WORK TO COMPLETE: The listing below needs to be copied in full, exactly.

DATA RECORDS:
========

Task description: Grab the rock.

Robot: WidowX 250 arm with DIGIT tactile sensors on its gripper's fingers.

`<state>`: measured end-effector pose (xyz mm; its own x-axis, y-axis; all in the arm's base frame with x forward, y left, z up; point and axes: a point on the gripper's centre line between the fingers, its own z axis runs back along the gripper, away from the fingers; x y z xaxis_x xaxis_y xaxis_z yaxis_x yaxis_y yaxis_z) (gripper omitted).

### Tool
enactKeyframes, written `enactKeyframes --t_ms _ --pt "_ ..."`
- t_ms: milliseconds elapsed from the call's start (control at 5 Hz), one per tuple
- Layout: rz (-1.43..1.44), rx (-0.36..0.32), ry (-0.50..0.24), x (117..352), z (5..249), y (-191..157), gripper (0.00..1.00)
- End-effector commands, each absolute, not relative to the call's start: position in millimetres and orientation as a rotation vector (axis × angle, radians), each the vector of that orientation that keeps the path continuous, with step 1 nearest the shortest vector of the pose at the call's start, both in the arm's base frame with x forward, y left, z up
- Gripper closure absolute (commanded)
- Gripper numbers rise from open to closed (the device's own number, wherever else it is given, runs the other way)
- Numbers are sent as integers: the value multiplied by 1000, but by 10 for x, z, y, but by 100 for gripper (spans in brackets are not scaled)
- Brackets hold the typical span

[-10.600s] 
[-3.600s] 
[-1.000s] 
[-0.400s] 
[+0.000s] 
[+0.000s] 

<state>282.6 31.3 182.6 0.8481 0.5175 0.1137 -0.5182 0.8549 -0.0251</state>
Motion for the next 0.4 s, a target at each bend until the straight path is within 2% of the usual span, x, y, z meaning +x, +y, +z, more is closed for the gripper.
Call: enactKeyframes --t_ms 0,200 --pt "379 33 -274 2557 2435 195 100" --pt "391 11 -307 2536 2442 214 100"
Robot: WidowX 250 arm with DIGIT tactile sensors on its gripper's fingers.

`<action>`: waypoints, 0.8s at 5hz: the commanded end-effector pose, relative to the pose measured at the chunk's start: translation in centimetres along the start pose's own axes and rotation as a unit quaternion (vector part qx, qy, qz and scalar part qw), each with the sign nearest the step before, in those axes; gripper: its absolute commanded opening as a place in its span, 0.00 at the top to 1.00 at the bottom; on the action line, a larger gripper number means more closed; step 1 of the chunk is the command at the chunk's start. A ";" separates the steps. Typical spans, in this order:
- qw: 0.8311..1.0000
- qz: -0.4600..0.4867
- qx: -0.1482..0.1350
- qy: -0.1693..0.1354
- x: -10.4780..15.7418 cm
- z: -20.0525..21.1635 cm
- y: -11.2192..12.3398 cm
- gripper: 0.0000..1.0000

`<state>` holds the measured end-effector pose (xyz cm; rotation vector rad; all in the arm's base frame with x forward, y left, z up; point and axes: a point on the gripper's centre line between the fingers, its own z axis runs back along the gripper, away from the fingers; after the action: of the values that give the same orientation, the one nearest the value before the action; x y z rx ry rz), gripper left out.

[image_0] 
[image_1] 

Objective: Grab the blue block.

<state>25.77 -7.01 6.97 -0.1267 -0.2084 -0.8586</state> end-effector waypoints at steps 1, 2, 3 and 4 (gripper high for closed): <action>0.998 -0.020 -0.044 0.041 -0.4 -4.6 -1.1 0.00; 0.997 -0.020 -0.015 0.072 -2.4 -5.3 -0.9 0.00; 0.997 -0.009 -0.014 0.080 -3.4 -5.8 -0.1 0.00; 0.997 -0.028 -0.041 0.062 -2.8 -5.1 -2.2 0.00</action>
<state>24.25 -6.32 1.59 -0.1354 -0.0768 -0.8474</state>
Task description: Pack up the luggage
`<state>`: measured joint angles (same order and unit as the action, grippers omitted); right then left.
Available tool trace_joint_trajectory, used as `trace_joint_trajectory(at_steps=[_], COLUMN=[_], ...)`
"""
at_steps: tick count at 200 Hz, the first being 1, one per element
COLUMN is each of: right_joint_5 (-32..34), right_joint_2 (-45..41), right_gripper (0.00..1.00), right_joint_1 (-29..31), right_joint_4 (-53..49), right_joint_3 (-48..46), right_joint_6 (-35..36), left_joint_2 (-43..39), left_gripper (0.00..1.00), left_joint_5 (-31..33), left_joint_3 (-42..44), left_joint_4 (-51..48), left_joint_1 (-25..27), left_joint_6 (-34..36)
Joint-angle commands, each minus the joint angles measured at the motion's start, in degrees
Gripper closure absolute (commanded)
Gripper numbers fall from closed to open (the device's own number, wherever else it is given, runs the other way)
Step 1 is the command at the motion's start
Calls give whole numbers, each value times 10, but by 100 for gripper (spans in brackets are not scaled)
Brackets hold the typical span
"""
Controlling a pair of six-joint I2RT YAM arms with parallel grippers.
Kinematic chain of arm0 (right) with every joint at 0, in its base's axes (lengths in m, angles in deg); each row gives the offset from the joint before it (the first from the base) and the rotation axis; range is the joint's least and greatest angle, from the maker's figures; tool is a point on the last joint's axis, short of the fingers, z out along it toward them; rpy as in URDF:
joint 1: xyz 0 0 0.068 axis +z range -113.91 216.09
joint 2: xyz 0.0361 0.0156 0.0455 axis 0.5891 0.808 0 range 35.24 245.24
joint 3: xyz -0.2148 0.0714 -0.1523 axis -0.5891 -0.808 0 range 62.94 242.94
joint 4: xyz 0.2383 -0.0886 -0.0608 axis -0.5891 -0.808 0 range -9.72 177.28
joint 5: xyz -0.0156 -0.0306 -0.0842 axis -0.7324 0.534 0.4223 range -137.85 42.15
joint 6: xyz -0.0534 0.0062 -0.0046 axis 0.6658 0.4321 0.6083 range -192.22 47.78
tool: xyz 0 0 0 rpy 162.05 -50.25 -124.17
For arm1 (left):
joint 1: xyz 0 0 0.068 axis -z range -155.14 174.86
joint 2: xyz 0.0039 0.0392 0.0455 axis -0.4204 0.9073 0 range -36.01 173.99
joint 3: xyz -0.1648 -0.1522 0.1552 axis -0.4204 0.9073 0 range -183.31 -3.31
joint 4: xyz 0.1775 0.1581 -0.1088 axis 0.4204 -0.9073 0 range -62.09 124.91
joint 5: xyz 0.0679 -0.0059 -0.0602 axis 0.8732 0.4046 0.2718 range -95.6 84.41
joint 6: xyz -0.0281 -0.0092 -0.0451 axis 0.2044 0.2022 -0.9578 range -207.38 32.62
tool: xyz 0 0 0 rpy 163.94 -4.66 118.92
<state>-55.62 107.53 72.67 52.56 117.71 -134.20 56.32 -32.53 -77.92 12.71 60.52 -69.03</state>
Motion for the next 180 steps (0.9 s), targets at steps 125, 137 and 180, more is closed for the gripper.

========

TASK SOLUTION:
Task description: Grab the rock.

Robot: WidowX 250 arm with DIGIT tactile sensors on its gripper's fingers.

`<state>`: measured end-effector pose (xyz mm; its own x-axis, y-axis; all in the arm's base frame with x forward, y left, z up; point and axes: a point on the gripper's centre line between the fingers, its own z axis runs back along the gripper, away from the fingers; x y z xaxis_x xaxis_y xaxis_z yaxis_x yaxis_y yaxis_z) (gripper omitted).

### Tool
enactKeyframes, written `enactKeyframes --t_ms _ --pt "_ ..."`
- t_ms: milliseconds elapsed from the call's start (control at 5 Hz), one per tuple
- Layout: rz (-1.43..1.44), rx (-0.36..0.32), ry (-0.50..0.24), x (117..352), z (5..249), y (-191..157), gripper (0.00..1.00)
- End-effector commands, each absolute, not relative to the call's start: position in millimetres and orientation as a rotation vector (axis × angle, radians), each the vector of that orientation that keeps the path continuous, with step 1 nearest the shortest vector of the pose at the call's start, both in the arm's base frame with x forward, y left, z up
- Gripper closure absolute (commanded)
- Gripper numbers rise from open to closed (the device's own number, wherever else it is given, runs the other way)
- Numbers are sent as integers: the value multiplied by 1000, but by 10 for x, z, y, but by 100 for gripper (spans in brackets are not scaled)
- Brackets hold the typical span

[-10.600s] 
[-3.600s] 
[-1.000s] 
[-0.400s] 
[+0.000s] 
[+0.000s] 

<state>282.6 31.3 182.6 0.8481 0.5175 0.1137 -0.5182 0.8549 -0.0251</state>
Motion for the next 0.4 s, a target at each bend until the straight path is within 2% of the usual span, x, y, z meaning +x, +y, +z, more is closed for the gripper.
Call: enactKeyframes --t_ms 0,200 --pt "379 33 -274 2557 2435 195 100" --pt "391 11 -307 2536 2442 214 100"
Robot: WidowX 250 arm with DIGIT tactile sensors on its gripper's fingers.

`<action>`: waypoints, 0.8s at 5hz: the commanded end-effector pose, relative to the pose measured at the chunk's start: translation in centimetres along the start pose's own axes and rotation as a unit quaternion (vector part qx, qy, qz and scalar part qw), each with the sign nearest the step before, in those axes; gripper: its absolute commanded opening as a place in its span, 0.00 at the top to 1.00 at the bottom; on the action line, a larger gripper number means more closed; step 1 of the chunk is the command at the chunk's start. A ";" separates the steps. Typical spans, in this order:
- qw: 0.8311..1.0000
- qz: -0.4600..0.4867
- qx: -0.1482..0.1350
- qy: -0.1693..0.1354
- x: -10.4780..15.7418 cm
- z: -20.0525..21.1635 cm
- y: -11.2192..12.3398 cm
- gripper: 0.0000..1.0000

`<state>` holds the measured end-effector pose (xyz cm; rotation vector rad; all in the arm's base frame with x forward, y left, z up; point and axes: a point on the gripper's centre line between the fingers, its own z axis runs back along the gripper, away from the fingers; after the action: of the values that give the same orientation, the one nearest the value before the action; x y z rx ry rz), gripper left out.

[image_0] 
[image_1] 

Objective: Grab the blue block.

<state>25.77 -7.01 6.97 -0.1267 -0.2084 -0.8586</state> end-effector waypoints at steps 1, 2, 3 and 4 (gripper high for closed): <action>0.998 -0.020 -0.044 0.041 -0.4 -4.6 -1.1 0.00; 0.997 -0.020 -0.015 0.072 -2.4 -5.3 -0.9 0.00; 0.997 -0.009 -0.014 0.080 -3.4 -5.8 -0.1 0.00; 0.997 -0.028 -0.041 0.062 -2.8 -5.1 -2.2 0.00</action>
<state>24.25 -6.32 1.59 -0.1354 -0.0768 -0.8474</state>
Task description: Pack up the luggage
`<state>`: measured joint angles (same order and unit as the action, grippers omitted); right then left.
Available tool trace_joint_trajectory, used as `trace_joint_trajectory(at_steps=[_], COLUMN=[_], ...)`
"""
at_steps: tick count at 200 Hz, the first being 1, one per element
COLUMN is each of: right_joint_5 (-32..34), right_joint_2 (-45..41), right_gripper (0.00..1.00), right_joint_1 (-29..31), right_joint_4 (-53..49), right_joint_3 (-48..46), right_joint_6 (-35..36), left_joint_2 (-43..39), left_gripper (0.00..1.00), left_joint_5 (-31..33), left_joint_3 (-42..44), left_joint_4 (-51..48), left_joint_1 (-25..27), left_joint_6 (-34..36)
Joint-angle commands, each minus the joint angles measured at the motion's start, in degrees
Gripper closure absolute (commanded)
Gripper numbers fall from closed to open (the device's own number, wherever else it is given, runs the other way)
Step 1 is the command at the motion's start
Calls give whole numbers, each value times 10, but by 100 for gripper (spans in brackets are not scaled)
Brackets hold the typical span
"""
Controlling a pair of six-joint I2RT YAM arms with parallel grippers.
Kinematic chain of arm0 (right) with every joint at 0, in its base's axes (lengths in m, angles in deg); each row gives the offset from the joint before it (the first from the base) and the rotation axis; range is the joint's least and greatest angle, from the maker's figures; tool is a point on the last joint's axis, short of the fingers, z out along it toward them; rpy as in URDF:
joint 1: xyz 0 0 0.068 axis +z range -113.91 216.09
joint 2: xyz 0.0361 0.0156 0.0455 axis 0.5891 0.808 0 range 35.24 245.24
joint 3: xyz -0.2148 0.0714 -0.1523 axis -0.5891 -0.808 0 range 62.94 242.94
joint 4: xyz 0.2383 -0.0886 -0.0608 axis -0.5891 -0.808 0 range -9.72 177.28
joint 5: xyz -0.0156 -0.0306 -0.0842 axis -0.7324 0.534 0.4223 range -137.85 42.15
joint 6: xyz -0.0534 0.0062 -0.0046 axis 0.6658 0.4321 0.6083 range -192.22 47.78
tool: xyz 0 0 0 rpy 162.05 -50.25 -124.17
For arm1 (left):
joint 1: xyz 0 0 0.068 axis -z range -155.14 174.86
joint 2: xyz 0.0039 0.0392 0.0455 axis -0.4204 0.9073 0 range -36.01 173.99
joint 3: xyz -0.1648 -0.1522 0.1552 axis -0.4204 0.9073 0 range -183.31 -3.31
joint 4: xyz 0.1775 0.1581 -0.1088 axis 0.4204 -0.9073 0 range -62.09 124.91
joint 5: xyz 0.0679 -0.0059 -0.0602 axis 0.8732 0.4046 0.2718 range -95.6 84.41
joint 6: xyz -0.0281 -0.0092 -0.0451 axis 0.2044 0.2022 -0.9578 range -207.38 32.62
tool: xyz 0 0 0 rpy 163.94 -4.66 118.92
<state>-55.62 107.53 72.67 52.56 117.71 -134.20 56.32 -32.53 -77.92 12.71 60.52 -69.03</state>
Motion for the next 180 steps (0.9 s), targets at steps 125, 137 and 180, more is closed for the gripper.

Whatever the exercise asked has now been answered.